What to work on: The lines from the start of the records through the one containing "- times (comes" are to be transcribed exactly, and nothing else.

--------------------------------

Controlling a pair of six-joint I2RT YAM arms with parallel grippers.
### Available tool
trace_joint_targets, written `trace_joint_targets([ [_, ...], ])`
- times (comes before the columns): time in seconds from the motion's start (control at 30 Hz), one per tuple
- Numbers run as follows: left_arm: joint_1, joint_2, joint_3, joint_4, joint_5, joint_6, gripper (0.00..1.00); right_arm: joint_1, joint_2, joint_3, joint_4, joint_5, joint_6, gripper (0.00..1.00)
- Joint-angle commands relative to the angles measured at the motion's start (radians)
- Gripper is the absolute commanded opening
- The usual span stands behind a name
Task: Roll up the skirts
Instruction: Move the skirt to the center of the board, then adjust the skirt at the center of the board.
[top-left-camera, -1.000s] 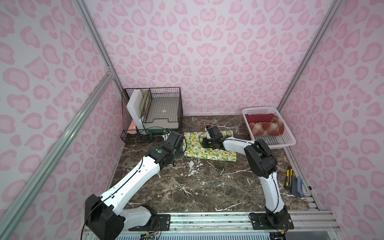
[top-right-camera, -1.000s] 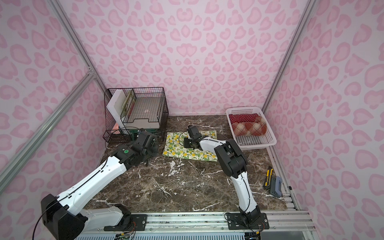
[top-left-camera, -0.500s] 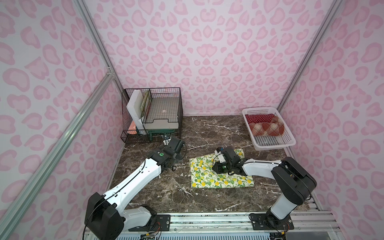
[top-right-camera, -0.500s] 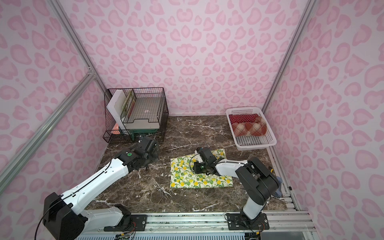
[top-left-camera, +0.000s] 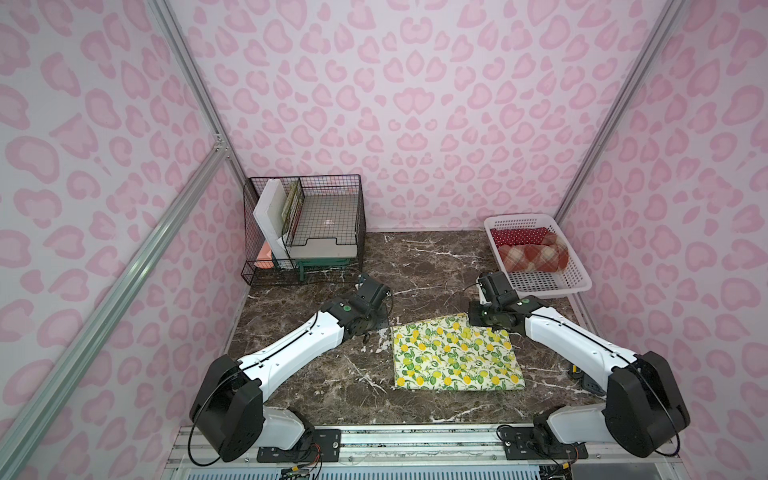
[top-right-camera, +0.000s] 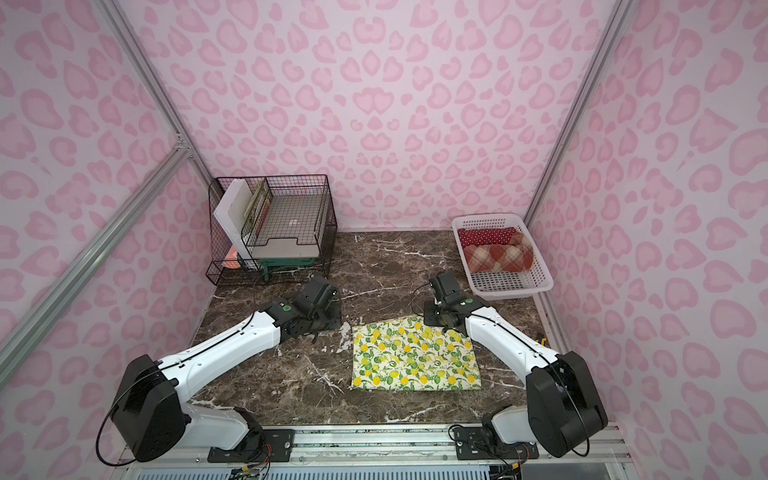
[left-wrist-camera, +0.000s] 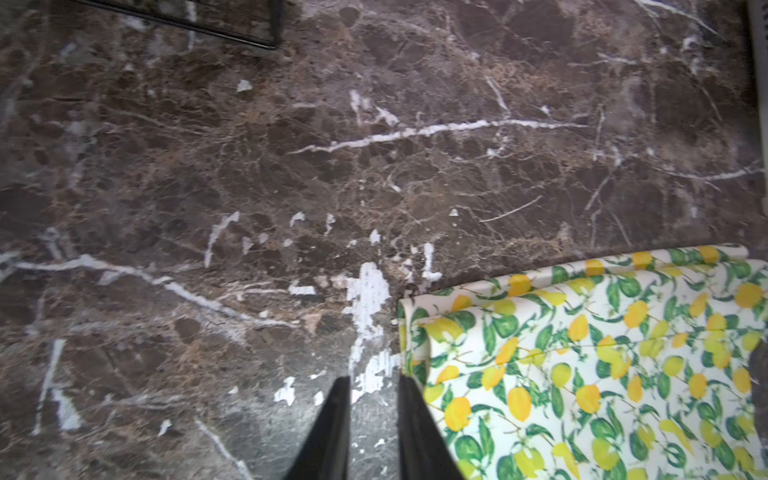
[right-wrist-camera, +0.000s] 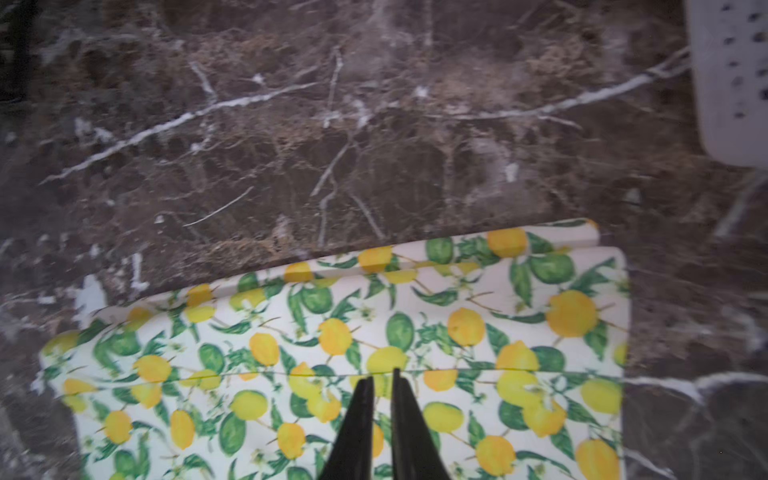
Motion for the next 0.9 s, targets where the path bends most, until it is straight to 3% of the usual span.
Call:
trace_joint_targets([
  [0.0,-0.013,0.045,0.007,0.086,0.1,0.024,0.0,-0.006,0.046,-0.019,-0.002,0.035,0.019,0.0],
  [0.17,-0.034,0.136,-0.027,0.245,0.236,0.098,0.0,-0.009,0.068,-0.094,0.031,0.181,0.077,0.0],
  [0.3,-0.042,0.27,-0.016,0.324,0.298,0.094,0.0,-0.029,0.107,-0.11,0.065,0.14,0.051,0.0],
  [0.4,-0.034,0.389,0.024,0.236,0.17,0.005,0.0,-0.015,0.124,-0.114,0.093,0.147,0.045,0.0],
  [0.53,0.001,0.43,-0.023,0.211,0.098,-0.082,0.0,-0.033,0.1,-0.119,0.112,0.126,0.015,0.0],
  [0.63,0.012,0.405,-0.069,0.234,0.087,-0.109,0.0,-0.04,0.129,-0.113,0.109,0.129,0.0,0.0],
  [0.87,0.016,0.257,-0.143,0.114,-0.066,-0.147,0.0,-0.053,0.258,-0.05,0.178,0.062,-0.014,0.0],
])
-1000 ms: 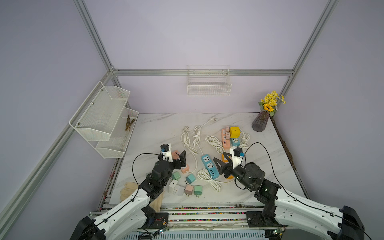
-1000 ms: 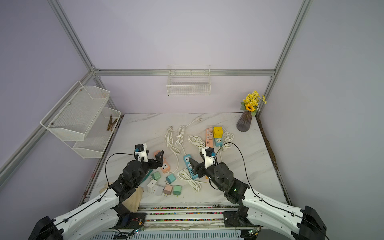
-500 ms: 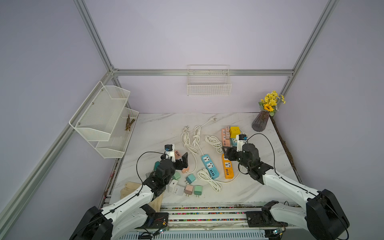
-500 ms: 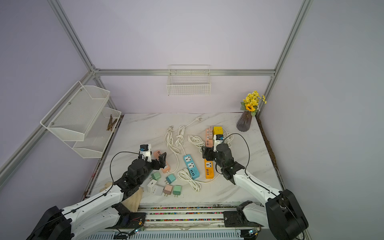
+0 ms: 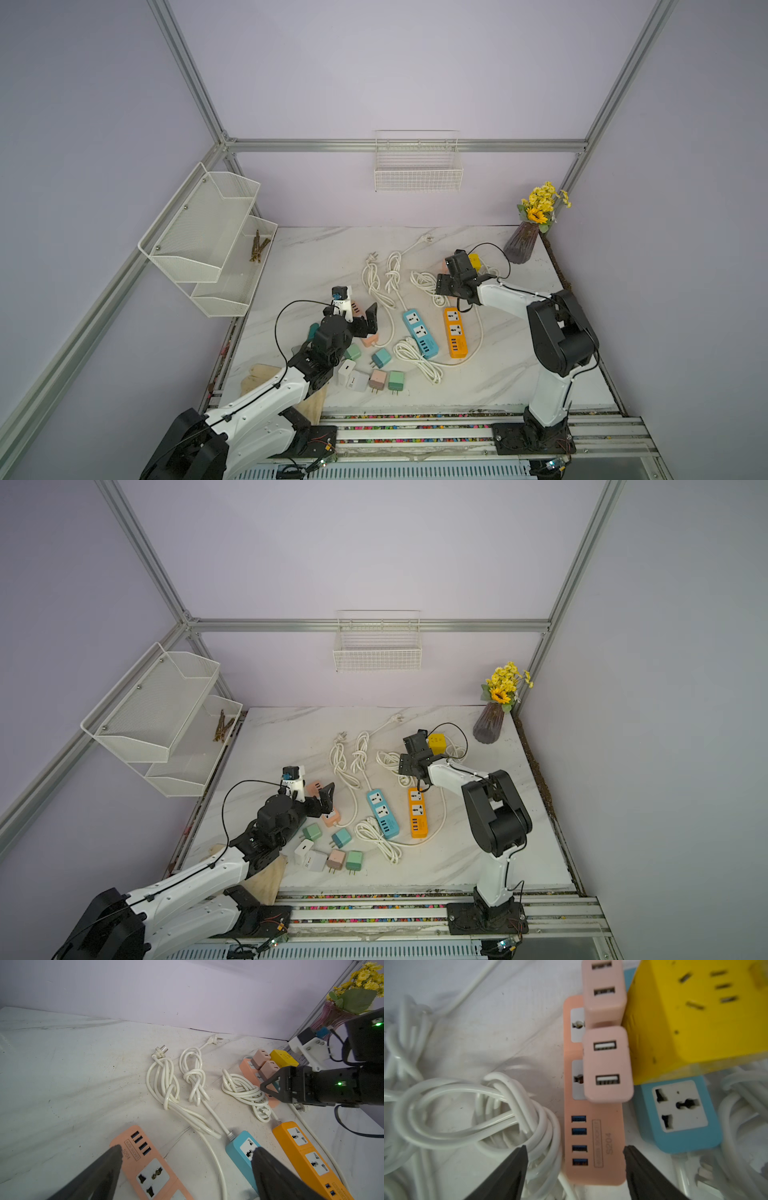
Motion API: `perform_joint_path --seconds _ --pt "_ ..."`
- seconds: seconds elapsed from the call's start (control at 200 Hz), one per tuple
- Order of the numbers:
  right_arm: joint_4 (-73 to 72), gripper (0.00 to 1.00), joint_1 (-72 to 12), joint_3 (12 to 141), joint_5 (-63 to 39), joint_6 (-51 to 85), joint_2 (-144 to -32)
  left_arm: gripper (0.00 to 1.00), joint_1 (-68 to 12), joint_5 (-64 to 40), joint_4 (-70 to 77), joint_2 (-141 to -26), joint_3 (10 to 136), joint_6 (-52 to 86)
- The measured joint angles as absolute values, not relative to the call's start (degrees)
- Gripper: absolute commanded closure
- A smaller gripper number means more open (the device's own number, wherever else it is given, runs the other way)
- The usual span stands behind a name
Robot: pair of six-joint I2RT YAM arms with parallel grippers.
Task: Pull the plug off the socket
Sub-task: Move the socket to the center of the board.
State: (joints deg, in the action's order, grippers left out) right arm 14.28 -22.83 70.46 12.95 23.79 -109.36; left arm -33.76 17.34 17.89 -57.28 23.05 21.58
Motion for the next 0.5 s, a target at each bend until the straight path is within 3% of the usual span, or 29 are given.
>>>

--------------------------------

Expected output:
Controlling a pair of six-joint I2RT YAM arms with parallel grippers.
### Available tool
trace_joint_targets, written `trace_joint_targets([ [_, ...], ])`
- times (comes before the columns): time in seconds from the motion's start (control at 30 Hz), one per tuple

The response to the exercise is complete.